Do you know how I-cords work? They are a little bit of knitting magic. When paired with Garter Stitch they do all sorts of good things.

First, 2 or 3 stitches of I-Cord on the outside edges of garter stitch give it a tidy finish. This is sometimes called a Built-in I-cord because you work the I-cord edge as you knit the garter stitch fabric.

Secondly, because these outside stitches are slipped every other row, they give the edge stability. They are a tiny bit shorter because they are not worked every row. These I-cord stitches hold the edges firmly so the edge won’t stretch.

A small sample showing 2-stitch built-in I-cord. It looks the same on both the right side and the wrong side.

Garter Stitch with 2-stitch I-Cord edge: Knit to last 2 sts, bring yarn forward, slip the last 2 sts. This row is worked over and over, on both the right side and wrong side of the fabric.

When you slip the last 2 sts, your yarn is attached to the 3rd stitch in from the tip of the needle because that was the last stitch you knit. So what happens in the next row? You need to pull the wool across the back of your work, from the third stitch to the first stitch so you can knit the row. This pulls the first stitch around towards the back of your work, as you knit it.

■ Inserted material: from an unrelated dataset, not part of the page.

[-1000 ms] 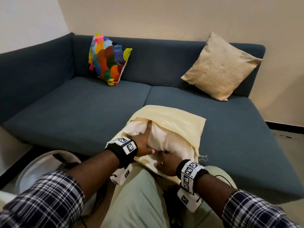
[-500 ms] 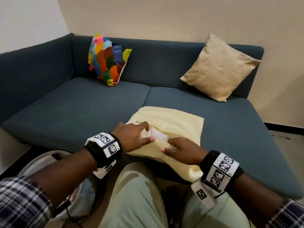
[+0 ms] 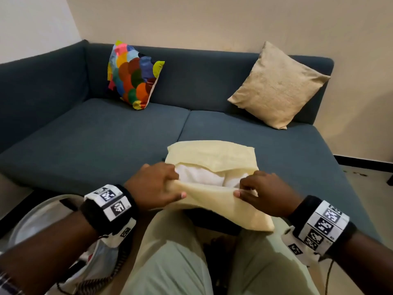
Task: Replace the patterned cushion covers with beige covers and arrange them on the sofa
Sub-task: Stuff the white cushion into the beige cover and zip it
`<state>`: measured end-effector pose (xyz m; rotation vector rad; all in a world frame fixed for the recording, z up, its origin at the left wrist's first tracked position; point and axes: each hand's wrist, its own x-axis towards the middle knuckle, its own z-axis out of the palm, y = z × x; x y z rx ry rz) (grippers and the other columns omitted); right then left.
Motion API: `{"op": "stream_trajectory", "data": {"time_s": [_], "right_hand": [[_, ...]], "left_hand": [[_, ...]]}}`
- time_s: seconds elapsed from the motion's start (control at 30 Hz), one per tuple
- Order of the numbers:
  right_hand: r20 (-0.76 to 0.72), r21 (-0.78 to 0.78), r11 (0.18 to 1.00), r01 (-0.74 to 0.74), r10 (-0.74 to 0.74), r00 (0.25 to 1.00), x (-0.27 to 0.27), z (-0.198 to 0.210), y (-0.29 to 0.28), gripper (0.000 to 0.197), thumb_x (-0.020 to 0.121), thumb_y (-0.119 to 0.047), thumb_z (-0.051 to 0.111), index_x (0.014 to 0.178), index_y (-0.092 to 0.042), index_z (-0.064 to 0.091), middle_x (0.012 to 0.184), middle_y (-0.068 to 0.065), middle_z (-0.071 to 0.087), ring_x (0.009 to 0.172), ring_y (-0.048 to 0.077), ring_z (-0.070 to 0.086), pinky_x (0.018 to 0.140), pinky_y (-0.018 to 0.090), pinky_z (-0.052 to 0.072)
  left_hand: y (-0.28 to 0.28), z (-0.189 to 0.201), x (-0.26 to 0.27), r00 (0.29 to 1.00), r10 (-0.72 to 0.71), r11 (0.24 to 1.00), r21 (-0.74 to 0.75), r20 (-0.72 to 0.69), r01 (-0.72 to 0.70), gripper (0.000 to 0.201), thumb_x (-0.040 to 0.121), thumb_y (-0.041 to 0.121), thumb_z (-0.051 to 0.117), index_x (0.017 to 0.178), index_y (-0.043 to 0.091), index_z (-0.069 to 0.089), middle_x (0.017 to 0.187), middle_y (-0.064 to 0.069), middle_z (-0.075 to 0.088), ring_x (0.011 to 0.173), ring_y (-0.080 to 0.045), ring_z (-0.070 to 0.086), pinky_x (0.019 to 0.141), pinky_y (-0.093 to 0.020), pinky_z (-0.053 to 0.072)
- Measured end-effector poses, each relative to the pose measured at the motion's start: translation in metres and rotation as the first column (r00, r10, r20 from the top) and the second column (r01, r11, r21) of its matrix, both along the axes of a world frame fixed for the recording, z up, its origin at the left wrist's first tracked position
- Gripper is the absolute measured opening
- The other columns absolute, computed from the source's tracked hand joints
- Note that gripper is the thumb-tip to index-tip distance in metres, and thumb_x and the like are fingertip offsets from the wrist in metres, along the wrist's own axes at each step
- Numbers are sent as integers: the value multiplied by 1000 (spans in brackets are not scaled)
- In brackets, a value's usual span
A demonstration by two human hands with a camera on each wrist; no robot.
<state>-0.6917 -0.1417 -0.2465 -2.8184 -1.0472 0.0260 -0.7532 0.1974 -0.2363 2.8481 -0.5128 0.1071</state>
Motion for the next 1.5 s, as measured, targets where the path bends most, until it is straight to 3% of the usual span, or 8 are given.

On one edge the second I-cord stitch rolls to the back. On the other edge the second I-cord stitch rolls to the front.

Because these two stitches are slipped every other row they look like stockinette stitch. A 2-stitch I-cord is the tiniest tube you can knit around the edge of your garter stitch fabric.

The Saddle Up pullover begins with a Garter Stitch Saddle with I-cord edges, of course.

The Saddle begins at the left shoulder and is worked across to the the right shoulder, with a hole for your head in the middle. Pretty straight forward, right?

But that’s not all there is to it, of course. That would be way too easy. There is another way of working the 2-stitch I-cord.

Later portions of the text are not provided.